* Problem to work on: Each line of the data must be copied exactly.

* Recorded data:
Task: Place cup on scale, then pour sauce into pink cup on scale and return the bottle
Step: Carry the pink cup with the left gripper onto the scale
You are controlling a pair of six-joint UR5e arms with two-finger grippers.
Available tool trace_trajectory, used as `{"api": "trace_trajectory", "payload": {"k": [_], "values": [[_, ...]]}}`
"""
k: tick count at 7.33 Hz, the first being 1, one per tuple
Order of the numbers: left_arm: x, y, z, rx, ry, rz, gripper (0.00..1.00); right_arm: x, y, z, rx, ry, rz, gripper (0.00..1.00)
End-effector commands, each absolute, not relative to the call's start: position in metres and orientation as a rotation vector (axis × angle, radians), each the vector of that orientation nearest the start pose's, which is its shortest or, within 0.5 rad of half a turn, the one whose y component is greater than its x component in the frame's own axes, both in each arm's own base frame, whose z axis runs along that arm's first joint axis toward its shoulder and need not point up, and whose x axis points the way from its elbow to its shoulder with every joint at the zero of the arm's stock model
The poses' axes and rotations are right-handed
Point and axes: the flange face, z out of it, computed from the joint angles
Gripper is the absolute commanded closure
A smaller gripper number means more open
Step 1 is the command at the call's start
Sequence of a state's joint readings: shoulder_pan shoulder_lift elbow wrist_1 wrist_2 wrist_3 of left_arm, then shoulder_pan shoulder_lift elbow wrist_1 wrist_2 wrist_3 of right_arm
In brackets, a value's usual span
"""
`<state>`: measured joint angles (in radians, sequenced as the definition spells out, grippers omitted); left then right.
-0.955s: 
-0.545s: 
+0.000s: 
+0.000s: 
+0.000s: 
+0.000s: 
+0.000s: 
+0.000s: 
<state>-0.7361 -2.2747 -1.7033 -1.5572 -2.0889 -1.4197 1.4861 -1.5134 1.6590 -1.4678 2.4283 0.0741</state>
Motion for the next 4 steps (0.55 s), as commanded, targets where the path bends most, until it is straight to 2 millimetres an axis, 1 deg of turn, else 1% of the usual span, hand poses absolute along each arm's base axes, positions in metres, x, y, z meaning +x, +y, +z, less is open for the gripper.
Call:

* Output:
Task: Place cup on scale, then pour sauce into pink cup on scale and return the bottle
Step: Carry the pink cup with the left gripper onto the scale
You are controlling a pair of six-joint UR5e arms with two-finger grippers.
Available tool trace_trajectory, used as `{"api": "trace_trajectory", "payload": {"k": [_], "values": [[_, ...]]}}`
"""
k: tick count at 7.33 Hz, the first being 1, one per tuple
Order of the numbers: left_arm: x, y, z, rx, ry, rz, gripper (0.00..1.00); right_arm: x, y, z, rx, ry, rz, gripper (0.00..1.00)
End-effector commands, each absolute, not relative to the call's start: position in metres and orientation as a rotation vector (axis × angle, radians), each the vector of that orientation nearest the start pose's, which is its shortest or, within 0.5 rad of half a turn, the one whose y component is greater than its x component in the frame's own axes, both in each arm's own base frame, whose z axis runs along that arm's first joint axis toward its shoulder and need not point up, and whose x axis points the way from its elbow to its shoulder with every joint at the zero of the arm's stock model
The poses' axes and rotations are right-handed
Point and axes: the flange face, z out of it, computed from the joint angles
Gripper is the absolute commanded closure
A smaller gripper number means more open
Step 1 is the command at the call's start
Sequence of a state's joint readings: shoulder_pan shoulder_lift elbow wrist_1 wrist_2 wrist_3 of left_arm, then shoulder_pan shoulder_lift elbow wrist_1 wrist_2 wrist_3 of right_arm
In brackets, a value's usual span
"""
`<state>`: measured joint angles (in radians, sequenced as the definition spells out, grippers omitted); left then right.
-0.955s: 
-0.545s: 
+0.000s: 
+0.000s: 
+0.000s: 
+0.000s: 
+0.000s: 
+0.000s: 
<state>-0.7361 -2.2747 -1.7033 -1.5572 -2.0889 -1.4197 1.4861 -1.5134 1.6590 -1.4678 2.4283 0.0741</state>
Motion for the next 4 steps (0.55 s), as commanded, targets where the path bends most, until it is straight to 2 millimetres an axis, 1 deg of turn, else 1% of the usual span, hand poses absolute along each arm's base axes, positions in metres, x, y, z meaning +x, +y, +z, less is open for the gripper.
Call:

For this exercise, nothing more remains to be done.